しかし前は2ちゃんねるがその最前線だったし、はてなだけにそういう連中が集まっているわけではない。

しかしそういうイナゴも検索に引っかかってくるし、トラフィックにも現れてくる。ブクマサイトにリンクを張られれば当然リファレンスも見えてしまう。
こういう連中がネットの世論の比重を大いに狂わせているという自覚は持って欲しい。
要するにきちんとした議論はする気がないのだが、メンドクサイしというのが自分に対するいいわけで、実際にはきちんと議論できる頭がないのだがそのことは認めたがらない。
その証拠に検索にもリファレンスにも記録が残らないような片隅にこっそり書いていれば良いのだが、きちんとリンクをはったりブクマしたりして、自分がそういうこを書いているということだけは誇示したいという自己顕示欲だけはある。それが哀しい点だ。

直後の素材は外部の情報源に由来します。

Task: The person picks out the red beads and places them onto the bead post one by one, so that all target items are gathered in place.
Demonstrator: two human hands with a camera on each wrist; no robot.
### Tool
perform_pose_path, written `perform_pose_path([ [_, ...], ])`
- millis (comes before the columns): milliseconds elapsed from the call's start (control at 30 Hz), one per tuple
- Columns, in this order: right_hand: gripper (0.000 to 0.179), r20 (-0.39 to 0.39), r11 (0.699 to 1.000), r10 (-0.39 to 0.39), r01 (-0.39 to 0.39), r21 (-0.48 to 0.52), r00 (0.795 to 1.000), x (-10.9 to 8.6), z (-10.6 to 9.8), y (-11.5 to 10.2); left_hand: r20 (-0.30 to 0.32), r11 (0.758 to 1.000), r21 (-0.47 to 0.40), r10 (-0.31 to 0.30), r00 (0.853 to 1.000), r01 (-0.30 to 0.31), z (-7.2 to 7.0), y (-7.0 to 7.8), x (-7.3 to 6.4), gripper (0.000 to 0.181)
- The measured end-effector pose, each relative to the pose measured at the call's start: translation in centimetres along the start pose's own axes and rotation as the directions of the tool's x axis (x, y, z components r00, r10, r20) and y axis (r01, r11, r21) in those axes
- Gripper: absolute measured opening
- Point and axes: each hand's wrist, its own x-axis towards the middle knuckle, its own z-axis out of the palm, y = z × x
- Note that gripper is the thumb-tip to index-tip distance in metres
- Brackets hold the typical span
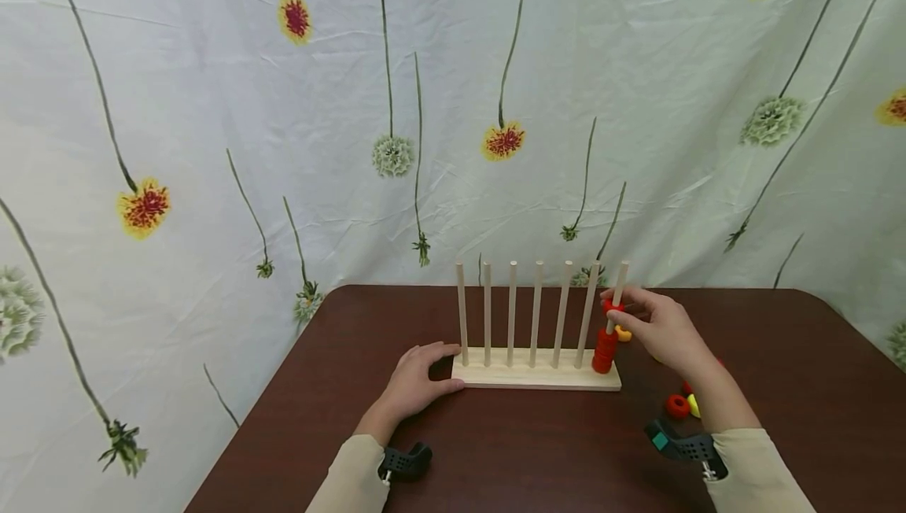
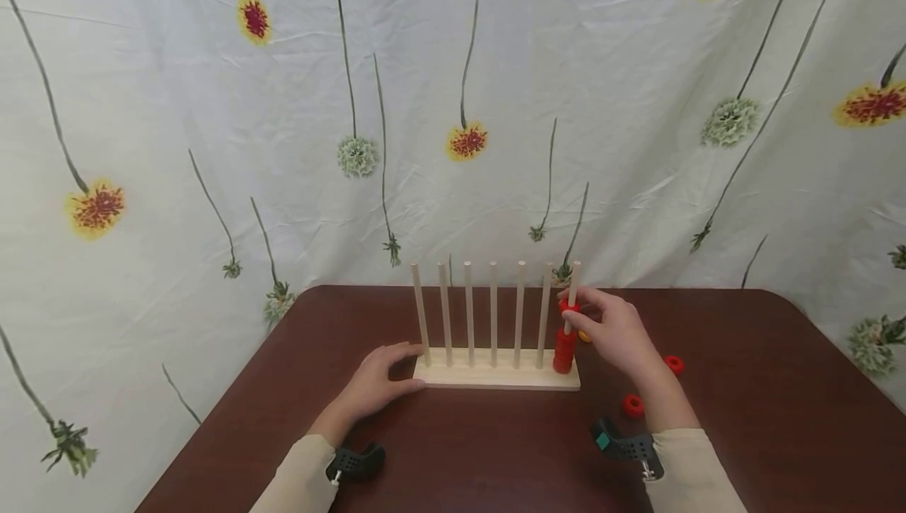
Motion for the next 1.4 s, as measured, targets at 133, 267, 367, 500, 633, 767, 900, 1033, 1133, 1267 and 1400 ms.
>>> perform_pose_path([
  [133, 0.035, 0.037, 1.000, 0.003, -0.003, 0.024, 0.999, 0.0, 0.3, 0.3, -0.003, 1.000, 0.000, 0.008, 1.000, -0.008, 0.0, -0.1, 0.0, 0.057],
  [267, 0.034, 0.077, 0.999, 0.000, -0.003, 0.037, 0.997, 0.1, 0.6, 0.8, -0.006, 1.000, -0.003, 0.012, 1.000, -0.012, 0.1, -0.1, 0.0, 0.057],
  [367, 0.031, 0.091, 1.000, 0.014, -0.014, 0.002, 0.996, 0.1, 0.8, 1.2, -0.007, 1.000, -0.003, 0.014, 1.000, -0.014, 0.1, -0.1, 0.0, 0.057],
  [500, 0.028, 0.098, 0.999, 0.025, -0.023, -0.023, 0.995, 0.2, 0.9, 1.7, -0.005, 1.000, -0.004, 0.015, 1.000, -0.015, 0.0, -0.1, 0.0, 0.057],
  [633, 0.028, 0.100, 1.000, 0.030, -0.030, -0.007, 0.995, 0.3, 0.9, 1.8, -0.004, 1.000, -0.005, 0.016, 1.000, -0.016, 0.0, 0.0, 0.1, 0.057],
  [767, 0.029, 0.107, 1.000, 0.030, -0.030, -0.001, 0.994, 0.3, 0.9, 2.0, -0.006, 1.000, 0.003, 0.019, 1.000, -0.019, 0.0, -0.1, 0.1, 0.058],
  [900, 0.030, 0.111, 1.000, 0.022, -0.022, 0.004, 0.994, 0.2, 1.0, 2.1, -0.005, 1.000, 0.003, 0.017, 1.000, -0.017, 0.0, -0.1, 0.0, 0.057],
  [1033, 0.035, 0.127, 1.000, 0.007, -0.007, -0.002, 0.992, 0.2, 1.4, 2.3, -0.005, 1.000, 0.003, 0.018, 1.000, -0.018, 0.0, -0.2, -0.1, 0.056],
  [1133, 0.038, 0.148, 1.000, 0.001, -0.001, 0.003, 0.989, 0.2, 1.7, 2.5, -0.004, 1.000, 0.008, 0.019, 1.000, -0.019, 0.1, -0.3, -0.1, 0.057],
  [1267, 0.039, 0.173, 1.000, -0.001, -0.001, 0.016, 0.985, 0.2, 1.8, 2.7, -0.003, 1.000, 0.003, 0.020, 1.000, -0.020, 0.0, -0.2, -0.1, 0.057],
  [1400, 0.039, 0.206, 1.000, -0.014, 0.015, -0.007, 0.979, 0.1, 1.6, 3.1, -0.001, 1.000, -0.001, 0.020, 1.000, -0.020, 0.0, 0.0, 0.0, 0.057],
])
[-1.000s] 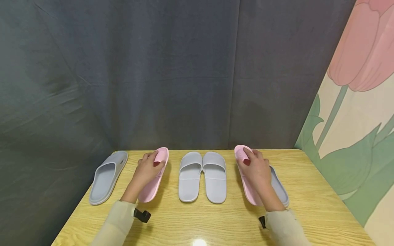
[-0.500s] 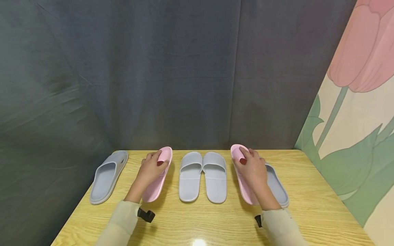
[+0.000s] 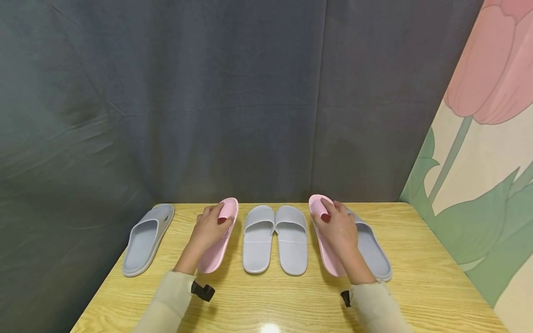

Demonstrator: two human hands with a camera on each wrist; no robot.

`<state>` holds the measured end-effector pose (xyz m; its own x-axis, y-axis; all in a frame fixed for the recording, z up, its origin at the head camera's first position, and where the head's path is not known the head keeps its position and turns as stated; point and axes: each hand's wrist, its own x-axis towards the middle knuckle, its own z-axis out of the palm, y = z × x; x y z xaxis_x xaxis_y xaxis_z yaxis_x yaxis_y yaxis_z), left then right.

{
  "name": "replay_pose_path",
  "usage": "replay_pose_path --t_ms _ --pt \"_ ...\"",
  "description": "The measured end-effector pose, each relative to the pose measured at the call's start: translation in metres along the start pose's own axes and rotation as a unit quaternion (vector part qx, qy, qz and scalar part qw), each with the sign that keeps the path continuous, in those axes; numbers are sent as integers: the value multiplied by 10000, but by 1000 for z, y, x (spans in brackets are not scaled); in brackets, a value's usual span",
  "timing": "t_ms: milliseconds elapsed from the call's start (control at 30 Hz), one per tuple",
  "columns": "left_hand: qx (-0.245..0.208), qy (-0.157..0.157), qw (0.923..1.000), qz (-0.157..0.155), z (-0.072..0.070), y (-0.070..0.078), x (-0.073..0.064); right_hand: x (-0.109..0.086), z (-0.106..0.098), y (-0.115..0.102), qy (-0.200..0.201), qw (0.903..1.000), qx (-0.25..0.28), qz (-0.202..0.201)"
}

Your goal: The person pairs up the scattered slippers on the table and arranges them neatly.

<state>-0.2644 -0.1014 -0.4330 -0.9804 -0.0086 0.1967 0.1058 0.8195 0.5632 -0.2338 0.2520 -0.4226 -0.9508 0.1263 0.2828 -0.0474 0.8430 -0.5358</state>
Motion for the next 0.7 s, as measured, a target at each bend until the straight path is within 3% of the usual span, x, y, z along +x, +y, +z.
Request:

お気に召さないのは結構だが、「クソ」だの「キモイ」だのはチラシの裏に書いて欲しい。
これは当サイトのことだけでなく、他のサイトの情報を集めている時にも思うのだが、最近ネットで集まる情報の確度や意図通りのものが見つかるかということについて、ちょっと期待はずれなことが多くなってきている。
イナゴのおかげでネットの比重が狂い始めているとしか思えない。

コメント欄に書かれた
「日本のネット界隈は罵倒・中傷されることの「スルー力(りょく)」がないと発信できない空間になってしまいました。」

「実は社会では、こういう脳の小さいイナゴがsilent majorityなのですが、そういう連中は普通の学校や職場では発言の場がない。それが、だれでも発言できるウェブで多数派を占めてしまったということでしょう。」

というやり取りにもナットク。
しかし、webの操作環境が入りやすくなるに従って、こういう連中が増えるというのも必然なのかもしれない。
もともと「ネットは知の共有の場所だ」ということのほうが幻想だったということなのか、ちょっと前には2ちゃんねるは巨大な肥だめなんてことをよく言ったが、今はネットそのものが巨大な肥だめなのか。


<追記>
そういえば「ネットピンポンダッシュ」ということばもあるんだな。
ネーミングした奴はある種の天才だが、幼児的という意味ではイナゴよりも「ネットピンポンダッシュ」の方が言い得て妙だ。